A: You need to have two hearing aids if you have a loss in both ears because your brain is wired to hear with both ears. It adds clarity and avoids confusion. Without two instruments, you get little or no sense of direction.
Q: How often do I need to clean the hearing aids?
A: Every night when you take them out, you should brush them out for a quick cleaning. It only takes a few seconds per aid, but it makes them function much better today and last much longer for the future.
Q: How long do the batteries last?
A: A size 10 battery is usually good for around 70 hours. A size 12 is good for about 140 hours, and a size 13 is good for around 210 hours. Having said that, the battery life varies far more when a Bluetooth streamer or iPhone or other smartphone is in use. In this case, the battery life is based upon your usage.
Q: I’m concerned that I can’t afford hearing aids.
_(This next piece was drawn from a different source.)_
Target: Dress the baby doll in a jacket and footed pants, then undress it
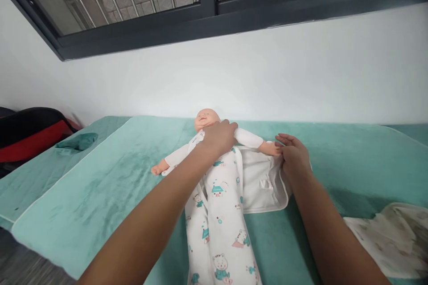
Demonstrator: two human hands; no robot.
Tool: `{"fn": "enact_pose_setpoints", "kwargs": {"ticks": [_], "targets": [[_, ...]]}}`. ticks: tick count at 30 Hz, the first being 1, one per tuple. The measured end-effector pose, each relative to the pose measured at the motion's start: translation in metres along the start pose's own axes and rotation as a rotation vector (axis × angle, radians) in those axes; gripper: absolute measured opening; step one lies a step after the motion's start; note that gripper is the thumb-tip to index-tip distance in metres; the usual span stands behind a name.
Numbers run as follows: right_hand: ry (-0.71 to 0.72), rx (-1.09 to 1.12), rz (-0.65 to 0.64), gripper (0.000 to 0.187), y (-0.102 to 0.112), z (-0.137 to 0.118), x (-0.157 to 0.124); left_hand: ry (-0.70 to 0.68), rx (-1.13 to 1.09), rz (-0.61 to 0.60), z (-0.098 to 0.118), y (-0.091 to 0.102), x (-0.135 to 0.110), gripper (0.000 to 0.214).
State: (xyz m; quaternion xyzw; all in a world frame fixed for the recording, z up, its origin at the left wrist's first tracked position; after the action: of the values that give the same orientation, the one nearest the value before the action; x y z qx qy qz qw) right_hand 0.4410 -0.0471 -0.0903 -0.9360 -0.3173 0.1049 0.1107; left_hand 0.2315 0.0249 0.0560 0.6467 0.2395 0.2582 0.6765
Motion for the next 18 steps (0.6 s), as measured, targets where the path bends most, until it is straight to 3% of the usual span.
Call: {"fn": "enact_pose_setpoints", "kwargs": {"ticks": [5, 7, 9, 11, 13, 15, 18], "targets": [[-0.025, 0.084, -0.062, 0.038, 0.007, 0.000, 0.012, 0.015, 0.015, 0.023, 0.019, -0.020, 0.006, 0.028], [-0.017, 0.101, -0.016, 0.031, 0.010, -0.005, 0.016, -0.031, 0.042, 0.002, 0.028, -0.028, 0.006, 0.028], [0.062, 0.056, 0.102, 0.027, 0.009, -0.010, 0.013, -0.078, -0.008, 0.032, 0.030, -0.032, 0.002, 0.026], [0.236, -0.080, 0.147, 0.022, -0.002, -0.015, 0.001, -0.044, -0.146, 0.173, 0.021, -0.035, -0.011, 0.028], [0.396, -0.288, 0.000, 0.020, -0.021, -0.018, -0.020, 0.075, -0.318, 0.359, 0.004, -0.039, -0.030, 0.031], [0.448, -0.502, -0.283, 0.025, -0.044, -0.018, -0.046, 0.233, -0.464, 0.499, -0.016, -0.047, -0.054, 0.031], [0.518, -0.726, -0.560, 0.031, -0.067, -0.015, -0.076, 0.423, -0.680, 0.579, -0.038, -0.066, -0.085, 0.034]]}}
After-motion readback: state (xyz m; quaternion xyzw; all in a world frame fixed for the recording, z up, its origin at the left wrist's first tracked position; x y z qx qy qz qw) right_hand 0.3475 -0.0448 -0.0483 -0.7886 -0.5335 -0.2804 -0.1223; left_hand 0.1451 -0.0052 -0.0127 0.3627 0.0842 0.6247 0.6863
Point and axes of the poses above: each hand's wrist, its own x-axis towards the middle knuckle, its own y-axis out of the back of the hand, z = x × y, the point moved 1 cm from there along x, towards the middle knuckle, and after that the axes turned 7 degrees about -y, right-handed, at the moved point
How can I get the help I need?
A: Depending on your individual situation, you may still be able to get financial help. There are charity organizations that specialize in providing hearing aids to those who cannot afford to pay for them. If you do not qualify for these organizations’ assistance, we can help arrange affordable financing.
Q: What is the best hearing aid for me?
A: You should purchase a hearing aid manufactured by one of the six top manufacturers in the U.S. They will provide the most recent technology and the best service. Within this group, you should use your audiologist’s top recommendation. They are trained to match your hearing loss to the hearing aid that provides the most benefits to you.

Hearing Myths

Oticon Brainhearing

Myth: Hearing aids will not help people with nerve deafness.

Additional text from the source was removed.